Starting Monday it will only take half an hour to reach Bremerton if you take Kitsap Transit’s fast ferry. It runs from the King County dock just south of Colman dock – the one used by the water taxis – to a dock close to WSDOT’s car ferry terminal in Bremerton.
Until today, a car trip from downtown Seattle to Snohomish County took less time than a ferry trip to Bremerton. Now, the opposite is true.
That could be meaningful for people who are struggling to find a home in our high-priced, far-flung and frequently gridlocked region.
Now come the caveats and asterisks: capacity on the Bremerton fast ferry is much less than on the state car ferry. Passengers can reserve places on the fast ferry, but there’s likely to be more demand than supply for the immediate future.
Kitsap Transit does have a plan to lay on more sailings, but that depends on adding an extra vessel. That could take a long time.
KUOW's Region of Boom team has been embedding in Bremerton for the last month to see how the growth tensions in Seattle are playing out in this Navy town across the Sound.
While there, we found some unique places for you to explore now that it takes half the time to get there. We've included a few of those spots below.
Mike Cichy is a fourth-generation amusement businessman.
Long-time Seattleites might remember the arcade his father owned and he managed on Pier 57 – where the Great Wheel is at now.
After being there for 20 years, the arcade was asked to leave when their lease expired and Cichy moved to a new location in Bremerton.
He had already been scoping out the city for a second location for his business because it’s where he lives with his wife, who was raised in the area.

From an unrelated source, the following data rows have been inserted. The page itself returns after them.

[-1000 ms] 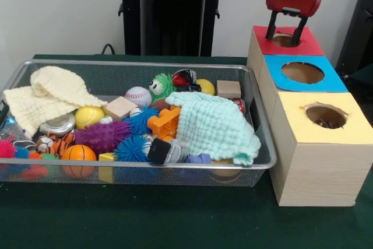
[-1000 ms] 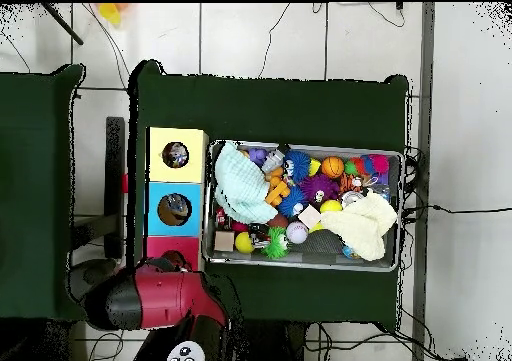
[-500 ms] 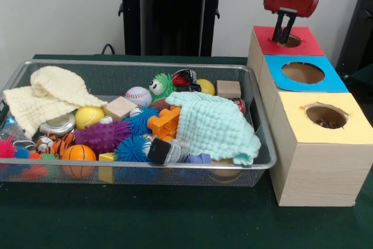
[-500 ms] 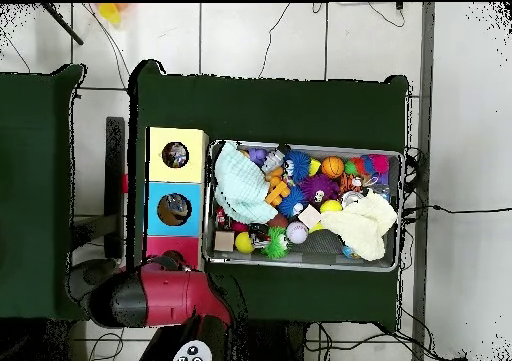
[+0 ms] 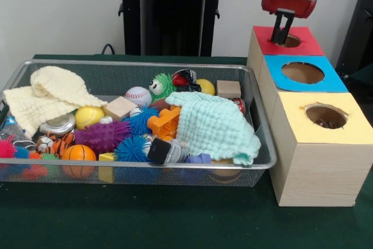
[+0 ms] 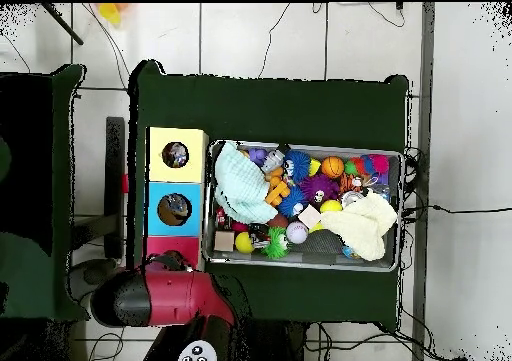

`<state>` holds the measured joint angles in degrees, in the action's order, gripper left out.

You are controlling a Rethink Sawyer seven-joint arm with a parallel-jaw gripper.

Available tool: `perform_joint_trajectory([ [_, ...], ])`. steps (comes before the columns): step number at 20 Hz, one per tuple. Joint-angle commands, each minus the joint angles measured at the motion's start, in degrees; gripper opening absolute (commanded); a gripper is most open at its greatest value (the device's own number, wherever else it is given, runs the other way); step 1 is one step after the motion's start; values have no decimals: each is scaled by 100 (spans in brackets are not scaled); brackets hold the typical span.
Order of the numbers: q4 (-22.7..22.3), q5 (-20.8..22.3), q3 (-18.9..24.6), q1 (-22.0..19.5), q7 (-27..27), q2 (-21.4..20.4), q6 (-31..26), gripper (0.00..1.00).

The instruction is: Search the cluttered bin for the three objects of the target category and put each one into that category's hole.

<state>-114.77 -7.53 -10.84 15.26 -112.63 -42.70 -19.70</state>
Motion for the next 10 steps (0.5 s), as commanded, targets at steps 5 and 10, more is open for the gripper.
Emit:
perform_joint_trajectory([
  [5,307,-369,222,-157,-1019,-494,-457,0],
  [10,588,-185,196,-349,-609,-880,-1521,0],
])
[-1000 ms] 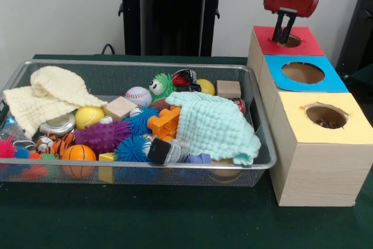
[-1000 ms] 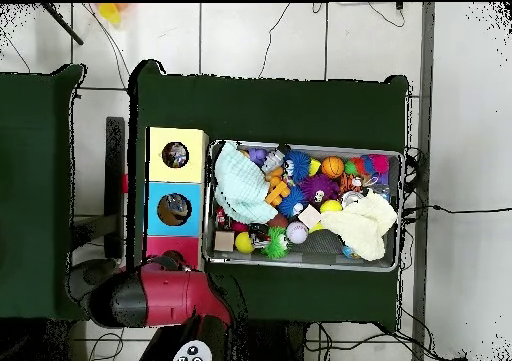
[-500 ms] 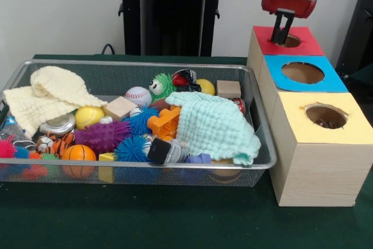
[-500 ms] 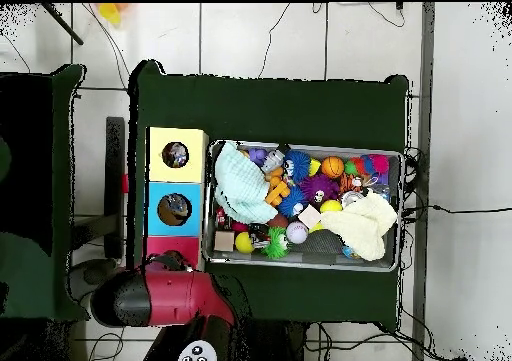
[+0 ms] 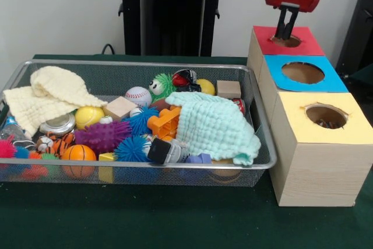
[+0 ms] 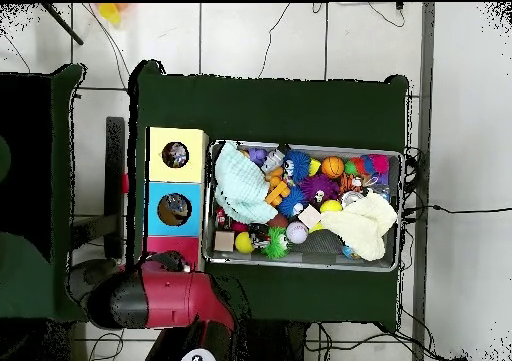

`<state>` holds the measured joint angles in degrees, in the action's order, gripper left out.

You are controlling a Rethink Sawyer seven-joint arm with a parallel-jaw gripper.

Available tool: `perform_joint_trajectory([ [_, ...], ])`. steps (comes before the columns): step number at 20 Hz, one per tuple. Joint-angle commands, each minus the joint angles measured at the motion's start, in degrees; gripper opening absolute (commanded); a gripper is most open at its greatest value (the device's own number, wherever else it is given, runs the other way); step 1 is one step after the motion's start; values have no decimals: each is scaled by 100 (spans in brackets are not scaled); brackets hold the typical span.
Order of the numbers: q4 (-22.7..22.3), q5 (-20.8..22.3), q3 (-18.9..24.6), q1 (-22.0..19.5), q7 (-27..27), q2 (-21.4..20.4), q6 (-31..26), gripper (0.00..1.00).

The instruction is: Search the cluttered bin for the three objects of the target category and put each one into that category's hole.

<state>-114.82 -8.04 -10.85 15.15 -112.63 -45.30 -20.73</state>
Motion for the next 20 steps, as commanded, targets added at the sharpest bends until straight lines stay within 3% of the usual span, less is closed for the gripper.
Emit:
perform_joint_trajectory([
  [1,630,-96,183,-374,-551,-696,-1577,0],
  [4,836,140,166,-507,-188,-876,-1905,0],
  [12,1013,455,1042,-1777,1330,-878,-1921,0],
  [15,1275,725,1218,-2036,1396,-692,-1850,0],
  [20,1483,1056,1845,-2677,1640,-144,-1262,0],
])
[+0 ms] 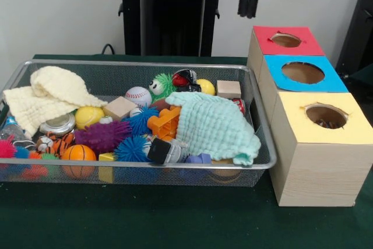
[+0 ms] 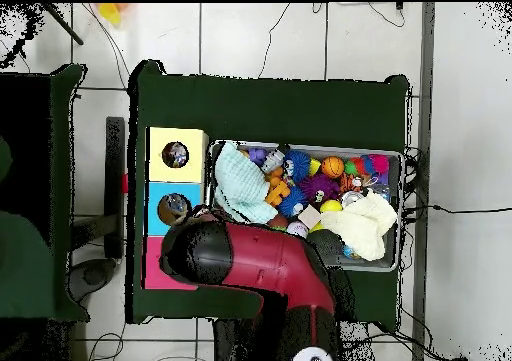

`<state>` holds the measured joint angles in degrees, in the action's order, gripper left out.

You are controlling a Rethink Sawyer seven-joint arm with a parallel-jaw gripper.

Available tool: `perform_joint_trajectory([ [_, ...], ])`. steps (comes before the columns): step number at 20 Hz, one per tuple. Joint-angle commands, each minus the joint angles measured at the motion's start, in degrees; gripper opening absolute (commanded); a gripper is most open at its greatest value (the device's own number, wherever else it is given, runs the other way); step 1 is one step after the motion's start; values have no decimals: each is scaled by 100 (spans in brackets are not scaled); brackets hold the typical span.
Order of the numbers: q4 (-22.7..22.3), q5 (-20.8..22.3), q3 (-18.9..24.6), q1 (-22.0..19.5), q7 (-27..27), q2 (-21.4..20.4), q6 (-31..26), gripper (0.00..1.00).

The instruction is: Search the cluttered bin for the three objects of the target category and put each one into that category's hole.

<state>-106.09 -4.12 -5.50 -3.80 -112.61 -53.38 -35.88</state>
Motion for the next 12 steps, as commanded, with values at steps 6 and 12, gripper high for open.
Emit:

Cichy said the commute from Bremerton to Seattle by ferry didn’t seem too bad compared with being stuck in traffic from his former home in Issaquah to Seattle.
Now he doesn’t have as much of a commute, but though he loves Bremerton, he does miss being in Seattle and is keeping his eye on real estate there for his business.
Bremerton has its advantages: Cichy said it has a more local, less touristy feel.
Cichy said his goal has always been is make it affordable – come in, spend a couple of bucks, have a good time and walk out with a prize.
That works well in a Navy town that has a lot of families or even just single sailors looking to play some games.
If the fast ferry is inspiring you to move across the Sound to Bremerton, you could join the newly-formed local pinball league. It’s a thing.
Aurora Valentinetti taught Children’s Theatre and puppetry at the University of Washington for 50 years. The Valentinetti Puppet Museum is the brainchild of one of her students, Marshall Campbell.
Campbell had puppet collections of his own – bought and made himself – and he worked with Valentinetti to bring some of her pieces into what has become the core of the museum’s 2,000 pieces.
“All gifts,” curator Stanley Hess said. “We don’t have the money to buy things. We totally depend on the generosity of people.”
That includes three international gifts, like a set of three Bunraku puppets from Bremerton’s sister city, Kure, Japan. It takes three people to operate each one, and they have seen experience on stage before being retired to the museum.
In 2004 and 2005, Washington Lt. Governor Brad Owen accepted two gifts from China on the museum’s behalf.
These puppets represent a rich history dating back to the cave men of entertainment, education and religion.
“They’re not a toy in the sense of a child’s toy. They are a means of telling stories at a much broader level, both intellectually and otherwise,” Hess said.
“It’s important that people recognize the theater arts. Puppetry is one part of theater and it’s something that encompasses all generations. It encompasses all cultures, it encompasses all story types.”
Elandan Gardens is a horticultural paradise on the waterfront outside of Bremerton.
It used to be the city’s garbage dump.
Bonsai gardener Dan Robinson said it took two years of application to repurpose the city-owned land. The eight acres were burned and left to settle before the garden started moving in January 1993.
There’s advantage to this inauspicious history: Robinson said the redwoods he planted in 1998 love it.
After the dump was burned, a debris field of mostly iron cans was leftover (they didn’t have aluminum in the 1940s). The iron rusts and forms a fertilizer for the conifers.
“They’re happy. Their roots are down in the old garbage dump,” Robinson said. “These guys are down there slurping up that chelated iron.”
Robinson is a gleaner, and Elandan has a one of a kind collection including a tsunami tree from Ocean Shores, ponderosa pine from Wyoming and stalagmites from China.
“It just puts you in a different frame of mind when you go through this kind of garden. I’m sure you’ve been in gardens where it’s all flowers,” Robinson said. “That’s OK, but it’s a little too sexual for me. Show me some structure that’s really fabulous, I don’t need all those blossoms.”